Rezapour Mostafa, Seymour Rachel B, Medda Suman, Sims Stephen H, Karunakar Madhav A, Habet Nahir, Gurcan Metin Nafi
Center for Artificial Intelligence Research, Wake Forest University School of Medicine, Winston-Salem, NC 27101, USA.
Department of Orthopaedic Surgery, Atrium Health Musculoskeletal Institute, Wake Forest University School of Medicine, Charlotte, NC 28210, USA.
Bioengineering (Basel). 2025 Jan 14;12(1):67. doi: 10.3390/bioengineering12010067.
In a prospective study, we examined the recovery trajectory of patients with lower extremity fractures to better understand the healing process in the absence of complications. Using a chest-mounted inertial measurement unit (IMU) device for gait analysis and collecting patient-reported outcome measures, we focused on 12 key gait variables, including Mean Leg Lift Acceleration, Stance Time, and Body Orientation. We employed a linear mixed model (LMM) to analyze these variables over time, incorporating both fixed and random effects to account for individual differences and the time since injury. This model also adjusted for varying intervals between assessments. Our study provided insights into gait recovery across different fracture types using data from 318 patients who experienced no complications or readmissions during their recovery. Through LMM analysis, we found that Tibia-Distal fractures demonstrated the fastest recovery, particularly in terms of mobility and strength. Tibia-Proximal fractures showed balanced improvements in both mobility and stability, suggesting that rehabilitation should target both strength and balance. Femur fractures exhibited varied recovery, with Diaphyseal fractures showing clear improvements in stability, while Distal fractures reflected gains in limb strength but with some variability in stability. To examine patients with readmissions, we conducted a Chi-squared test of independence to determine whether there was a relationship between fracture type and readmission rates, revealing a significant association ( < 0.001). Pelvis fractures had the highest readmission rates, while Tibia-Diaphyseal and Tibia-Distal fractures were more prone to infections, highlighting the need for enhanced infection control strategies. Femur fractures showed moderate readmission and infection rates, indicating a mixed risk profile. In conclusion, our findings emphasize the importance of fracture-specific rehabilitation strategies, focusing on infection prevention and individualized treatment plans to optimize recovery outcomes.

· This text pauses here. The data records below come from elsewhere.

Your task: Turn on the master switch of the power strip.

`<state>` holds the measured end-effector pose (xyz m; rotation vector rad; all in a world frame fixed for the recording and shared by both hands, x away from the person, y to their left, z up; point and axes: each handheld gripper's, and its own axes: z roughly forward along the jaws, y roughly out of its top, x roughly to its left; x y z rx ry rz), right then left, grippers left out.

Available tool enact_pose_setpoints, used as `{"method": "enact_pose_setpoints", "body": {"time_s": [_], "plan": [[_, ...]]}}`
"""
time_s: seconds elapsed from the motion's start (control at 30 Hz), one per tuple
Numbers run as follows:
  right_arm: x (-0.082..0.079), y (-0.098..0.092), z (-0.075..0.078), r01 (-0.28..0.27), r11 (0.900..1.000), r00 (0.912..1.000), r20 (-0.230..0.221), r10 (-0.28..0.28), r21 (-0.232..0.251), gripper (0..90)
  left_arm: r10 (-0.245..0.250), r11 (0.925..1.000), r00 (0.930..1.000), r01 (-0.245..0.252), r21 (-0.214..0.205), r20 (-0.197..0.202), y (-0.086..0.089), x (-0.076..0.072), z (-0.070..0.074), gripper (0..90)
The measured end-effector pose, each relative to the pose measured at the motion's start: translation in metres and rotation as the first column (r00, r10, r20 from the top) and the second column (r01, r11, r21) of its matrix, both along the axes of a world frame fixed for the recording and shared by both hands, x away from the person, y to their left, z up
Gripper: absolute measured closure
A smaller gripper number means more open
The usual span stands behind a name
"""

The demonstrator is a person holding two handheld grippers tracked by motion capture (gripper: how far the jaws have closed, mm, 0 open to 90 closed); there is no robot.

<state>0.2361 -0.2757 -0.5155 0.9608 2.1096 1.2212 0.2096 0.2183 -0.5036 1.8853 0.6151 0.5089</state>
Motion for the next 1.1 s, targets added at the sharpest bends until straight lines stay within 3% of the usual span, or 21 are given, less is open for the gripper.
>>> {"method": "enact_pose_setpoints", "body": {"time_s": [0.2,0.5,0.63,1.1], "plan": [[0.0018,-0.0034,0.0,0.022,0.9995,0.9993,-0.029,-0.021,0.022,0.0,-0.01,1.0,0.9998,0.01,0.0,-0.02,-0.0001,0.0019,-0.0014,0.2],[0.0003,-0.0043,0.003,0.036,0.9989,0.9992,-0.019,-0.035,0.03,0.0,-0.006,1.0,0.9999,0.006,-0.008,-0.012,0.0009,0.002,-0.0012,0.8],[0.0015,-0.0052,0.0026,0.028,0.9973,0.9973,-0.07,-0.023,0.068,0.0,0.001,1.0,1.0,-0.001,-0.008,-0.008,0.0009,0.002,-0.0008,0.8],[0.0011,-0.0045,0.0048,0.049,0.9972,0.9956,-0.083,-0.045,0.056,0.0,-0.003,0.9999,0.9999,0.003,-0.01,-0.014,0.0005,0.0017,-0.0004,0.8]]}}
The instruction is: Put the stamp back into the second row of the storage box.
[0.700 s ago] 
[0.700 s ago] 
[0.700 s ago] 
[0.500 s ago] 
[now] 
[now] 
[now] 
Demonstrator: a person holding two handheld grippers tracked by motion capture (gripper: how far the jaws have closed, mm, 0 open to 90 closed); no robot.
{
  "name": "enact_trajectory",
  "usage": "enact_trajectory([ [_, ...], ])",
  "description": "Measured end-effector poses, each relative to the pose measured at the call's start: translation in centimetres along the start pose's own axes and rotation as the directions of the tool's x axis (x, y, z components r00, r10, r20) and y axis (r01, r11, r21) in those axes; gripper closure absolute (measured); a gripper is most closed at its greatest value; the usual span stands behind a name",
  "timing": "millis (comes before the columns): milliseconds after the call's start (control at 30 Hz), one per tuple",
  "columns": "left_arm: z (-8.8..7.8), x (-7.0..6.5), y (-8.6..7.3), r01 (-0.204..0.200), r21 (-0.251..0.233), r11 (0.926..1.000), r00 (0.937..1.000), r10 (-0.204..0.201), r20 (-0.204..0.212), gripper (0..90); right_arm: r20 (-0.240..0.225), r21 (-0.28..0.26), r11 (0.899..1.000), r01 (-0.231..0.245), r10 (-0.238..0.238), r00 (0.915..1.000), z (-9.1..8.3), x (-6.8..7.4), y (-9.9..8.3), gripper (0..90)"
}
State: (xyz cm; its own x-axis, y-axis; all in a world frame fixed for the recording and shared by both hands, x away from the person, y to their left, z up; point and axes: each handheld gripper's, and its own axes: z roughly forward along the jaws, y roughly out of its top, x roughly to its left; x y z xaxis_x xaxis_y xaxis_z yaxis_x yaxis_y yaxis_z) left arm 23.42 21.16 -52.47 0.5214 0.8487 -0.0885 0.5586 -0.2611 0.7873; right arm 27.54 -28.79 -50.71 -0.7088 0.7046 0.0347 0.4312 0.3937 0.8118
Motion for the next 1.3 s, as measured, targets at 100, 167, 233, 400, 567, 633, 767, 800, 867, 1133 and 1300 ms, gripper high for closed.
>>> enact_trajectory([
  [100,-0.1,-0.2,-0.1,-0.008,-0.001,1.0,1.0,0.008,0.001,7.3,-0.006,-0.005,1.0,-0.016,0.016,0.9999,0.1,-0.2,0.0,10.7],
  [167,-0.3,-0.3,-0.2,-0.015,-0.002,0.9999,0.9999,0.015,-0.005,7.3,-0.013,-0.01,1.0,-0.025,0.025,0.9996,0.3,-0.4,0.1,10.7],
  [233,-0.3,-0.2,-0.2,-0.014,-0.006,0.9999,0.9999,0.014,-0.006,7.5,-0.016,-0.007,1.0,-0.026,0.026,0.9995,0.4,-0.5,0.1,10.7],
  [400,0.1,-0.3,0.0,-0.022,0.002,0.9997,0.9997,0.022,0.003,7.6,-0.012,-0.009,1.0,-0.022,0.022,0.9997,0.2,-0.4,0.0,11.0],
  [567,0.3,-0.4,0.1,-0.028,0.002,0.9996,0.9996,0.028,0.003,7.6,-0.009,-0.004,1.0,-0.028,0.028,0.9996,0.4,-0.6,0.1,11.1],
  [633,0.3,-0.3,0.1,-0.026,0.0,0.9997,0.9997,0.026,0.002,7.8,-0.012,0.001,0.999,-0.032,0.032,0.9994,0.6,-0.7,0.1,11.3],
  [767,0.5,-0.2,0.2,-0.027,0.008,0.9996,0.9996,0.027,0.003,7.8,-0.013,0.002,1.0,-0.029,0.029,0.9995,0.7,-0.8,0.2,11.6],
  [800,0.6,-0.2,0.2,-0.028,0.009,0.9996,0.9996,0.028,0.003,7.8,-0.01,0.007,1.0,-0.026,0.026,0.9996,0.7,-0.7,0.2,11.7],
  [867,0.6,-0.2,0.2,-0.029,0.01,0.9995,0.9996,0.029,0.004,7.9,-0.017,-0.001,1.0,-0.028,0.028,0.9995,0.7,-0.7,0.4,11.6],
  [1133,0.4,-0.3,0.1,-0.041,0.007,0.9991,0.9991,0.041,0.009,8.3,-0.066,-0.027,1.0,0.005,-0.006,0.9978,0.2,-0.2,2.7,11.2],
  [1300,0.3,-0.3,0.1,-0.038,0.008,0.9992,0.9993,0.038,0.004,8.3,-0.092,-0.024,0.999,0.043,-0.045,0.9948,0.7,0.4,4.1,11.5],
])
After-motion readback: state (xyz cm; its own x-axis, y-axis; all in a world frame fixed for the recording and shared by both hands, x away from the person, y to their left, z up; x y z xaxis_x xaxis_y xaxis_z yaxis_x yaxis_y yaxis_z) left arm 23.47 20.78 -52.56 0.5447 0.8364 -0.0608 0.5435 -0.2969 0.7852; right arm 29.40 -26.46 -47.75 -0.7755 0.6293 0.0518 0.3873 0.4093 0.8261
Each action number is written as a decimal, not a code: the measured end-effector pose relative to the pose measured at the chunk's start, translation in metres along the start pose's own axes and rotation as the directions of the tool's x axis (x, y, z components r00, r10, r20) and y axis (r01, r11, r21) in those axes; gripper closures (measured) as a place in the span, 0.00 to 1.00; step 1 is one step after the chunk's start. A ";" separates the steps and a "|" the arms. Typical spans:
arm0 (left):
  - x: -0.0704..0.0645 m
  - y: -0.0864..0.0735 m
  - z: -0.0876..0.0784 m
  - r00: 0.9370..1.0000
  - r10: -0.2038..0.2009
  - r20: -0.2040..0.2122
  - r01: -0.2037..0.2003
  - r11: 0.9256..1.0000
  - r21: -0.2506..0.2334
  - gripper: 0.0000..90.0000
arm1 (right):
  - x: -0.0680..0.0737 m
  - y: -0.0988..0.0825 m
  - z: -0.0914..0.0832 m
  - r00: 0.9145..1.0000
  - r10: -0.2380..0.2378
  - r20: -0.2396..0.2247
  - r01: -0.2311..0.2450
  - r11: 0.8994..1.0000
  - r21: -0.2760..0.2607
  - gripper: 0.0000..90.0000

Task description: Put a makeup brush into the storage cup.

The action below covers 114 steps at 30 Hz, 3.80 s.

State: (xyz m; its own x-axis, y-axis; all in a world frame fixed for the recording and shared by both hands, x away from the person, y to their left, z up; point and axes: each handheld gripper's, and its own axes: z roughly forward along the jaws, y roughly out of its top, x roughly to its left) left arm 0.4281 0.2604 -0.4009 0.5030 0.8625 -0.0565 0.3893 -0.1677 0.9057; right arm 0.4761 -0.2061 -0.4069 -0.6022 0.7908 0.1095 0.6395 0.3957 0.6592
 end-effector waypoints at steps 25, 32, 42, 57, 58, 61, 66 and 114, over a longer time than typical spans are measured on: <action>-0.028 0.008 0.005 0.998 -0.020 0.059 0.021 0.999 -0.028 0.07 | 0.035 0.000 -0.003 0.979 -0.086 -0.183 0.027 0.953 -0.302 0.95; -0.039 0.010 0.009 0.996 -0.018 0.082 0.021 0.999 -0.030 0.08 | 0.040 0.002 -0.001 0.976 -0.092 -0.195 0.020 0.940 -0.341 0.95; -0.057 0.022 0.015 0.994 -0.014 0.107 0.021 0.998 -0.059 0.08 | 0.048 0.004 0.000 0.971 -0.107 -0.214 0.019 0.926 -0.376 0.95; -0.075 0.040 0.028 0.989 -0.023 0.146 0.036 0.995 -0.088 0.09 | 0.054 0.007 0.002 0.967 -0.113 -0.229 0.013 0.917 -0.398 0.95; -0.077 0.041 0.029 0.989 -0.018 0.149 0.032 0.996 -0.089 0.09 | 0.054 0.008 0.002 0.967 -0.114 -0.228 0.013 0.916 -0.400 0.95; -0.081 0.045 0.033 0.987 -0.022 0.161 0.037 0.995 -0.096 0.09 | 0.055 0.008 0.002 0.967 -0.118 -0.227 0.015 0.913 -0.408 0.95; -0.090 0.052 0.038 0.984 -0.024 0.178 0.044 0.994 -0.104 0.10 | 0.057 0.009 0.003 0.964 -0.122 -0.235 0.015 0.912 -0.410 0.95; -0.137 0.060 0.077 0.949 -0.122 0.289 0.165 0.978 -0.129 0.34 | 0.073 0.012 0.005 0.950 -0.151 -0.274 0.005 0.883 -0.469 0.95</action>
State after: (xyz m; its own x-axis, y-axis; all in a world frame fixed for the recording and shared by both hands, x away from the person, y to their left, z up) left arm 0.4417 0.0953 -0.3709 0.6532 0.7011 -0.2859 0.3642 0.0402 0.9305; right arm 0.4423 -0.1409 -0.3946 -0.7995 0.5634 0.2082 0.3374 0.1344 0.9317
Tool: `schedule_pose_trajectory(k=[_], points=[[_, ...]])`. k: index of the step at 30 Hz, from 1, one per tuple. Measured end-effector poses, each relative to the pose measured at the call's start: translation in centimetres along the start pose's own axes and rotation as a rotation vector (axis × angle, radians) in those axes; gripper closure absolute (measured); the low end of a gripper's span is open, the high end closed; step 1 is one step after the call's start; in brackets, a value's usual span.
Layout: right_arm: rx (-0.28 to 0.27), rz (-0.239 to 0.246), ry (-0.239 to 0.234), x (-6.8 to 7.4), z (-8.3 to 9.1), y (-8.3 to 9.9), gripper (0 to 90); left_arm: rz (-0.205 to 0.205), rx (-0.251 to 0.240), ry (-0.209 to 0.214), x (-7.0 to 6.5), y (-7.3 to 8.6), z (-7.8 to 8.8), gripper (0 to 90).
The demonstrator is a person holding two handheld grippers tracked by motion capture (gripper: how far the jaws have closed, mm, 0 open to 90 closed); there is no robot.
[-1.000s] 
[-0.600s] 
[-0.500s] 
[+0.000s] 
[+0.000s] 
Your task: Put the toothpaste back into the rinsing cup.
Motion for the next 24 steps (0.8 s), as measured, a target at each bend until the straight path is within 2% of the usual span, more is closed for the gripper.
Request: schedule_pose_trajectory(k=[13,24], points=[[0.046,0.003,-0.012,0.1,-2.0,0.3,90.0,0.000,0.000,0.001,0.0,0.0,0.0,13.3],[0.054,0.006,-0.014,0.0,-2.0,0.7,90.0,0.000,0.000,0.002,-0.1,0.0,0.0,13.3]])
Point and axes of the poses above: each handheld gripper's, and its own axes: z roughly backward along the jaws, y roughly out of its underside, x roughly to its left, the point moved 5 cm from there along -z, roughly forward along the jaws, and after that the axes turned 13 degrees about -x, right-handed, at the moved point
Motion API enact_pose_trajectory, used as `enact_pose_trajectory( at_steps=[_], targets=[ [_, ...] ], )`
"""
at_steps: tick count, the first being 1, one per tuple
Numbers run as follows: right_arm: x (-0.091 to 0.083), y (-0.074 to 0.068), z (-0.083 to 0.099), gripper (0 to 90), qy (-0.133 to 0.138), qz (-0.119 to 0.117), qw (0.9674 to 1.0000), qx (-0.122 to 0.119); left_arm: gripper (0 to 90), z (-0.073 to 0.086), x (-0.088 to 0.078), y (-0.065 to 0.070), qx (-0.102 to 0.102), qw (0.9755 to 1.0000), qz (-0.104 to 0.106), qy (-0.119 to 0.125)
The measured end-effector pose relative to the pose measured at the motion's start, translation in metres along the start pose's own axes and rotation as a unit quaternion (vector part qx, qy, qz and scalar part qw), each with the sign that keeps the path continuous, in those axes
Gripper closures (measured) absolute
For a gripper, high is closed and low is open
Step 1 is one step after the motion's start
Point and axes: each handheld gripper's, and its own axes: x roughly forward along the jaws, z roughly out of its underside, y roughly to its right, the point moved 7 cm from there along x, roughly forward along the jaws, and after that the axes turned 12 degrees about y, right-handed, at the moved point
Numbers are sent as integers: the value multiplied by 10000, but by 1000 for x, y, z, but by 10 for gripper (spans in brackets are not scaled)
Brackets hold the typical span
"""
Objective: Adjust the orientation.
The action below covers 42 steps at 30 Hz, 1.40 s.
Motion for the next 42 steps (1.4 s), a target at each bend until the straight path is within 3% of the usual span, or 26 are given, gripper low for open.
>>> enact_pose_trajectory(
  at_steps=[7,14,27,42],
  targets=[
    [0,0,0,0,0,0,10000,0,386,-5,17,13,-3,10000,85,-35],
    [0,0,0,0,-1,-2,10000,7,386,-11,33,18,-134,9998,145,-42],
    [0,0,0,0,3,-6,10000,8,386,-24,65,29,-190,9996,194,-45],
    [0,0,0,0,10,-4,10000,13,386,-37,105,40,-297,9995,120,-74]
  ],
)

在一项前瞻性研究中,我们检查了下肢骨折患者的恢复轨迹,以更好地了解无并发症情况下的愈合过程。使用胸部佩戴的惯性测量单元(IMU)设备进行步态分析并收集患者报告的结局指标,我们重点关注12个关键步态变量,包括平均腿部抬起加速度、站立时间和身体方位。我们采用线性混合模型(LMM)来分析这些变量随时间的变化,纳入固定效应和随机效应以考虑个体差异和受伤后的时间。该模型还针对评估之间的不同间隔进行了调整。我们的研究利用318例恢复过程中未出现并发症或再次入院的患者的数据,深入了解了不同骨折类型的步态恢复情况。通过LMM分析,我们发现胫骨干骺端骨折恢复最快,尤其是在 mobility 和 strength 方面。胫骨近端骨折在 mobility 和稳定性方面均有均衡改善,这表明康复应针对 strength 和 balance 。股骨骨折的恢复情况各不相同,骨干骨折在稳定性方面有明显改善,而远端骨折则显示肢体 strength 有所增加,但稳定性存在一定差异。为了检查再次入院的患者,我们进行了独立性卡方检验,以确定骨折类型与再次入院率之间是否存在关联,结果显示存在显著关联(<0.001)。骨盆骨折的再次入院率最高,而胫骨干和胫骨干骺端骨折更容易发生感染,这突出了加强感染控制策略的必要性。股骨骨折的再次入院率和感染率中等,表明风险状况较为复杂。总之,我们的研究结果强调了针对骨折的康复策略的重要性,并注重预防感染和制定个性化治疗方案,以优化恢复结果。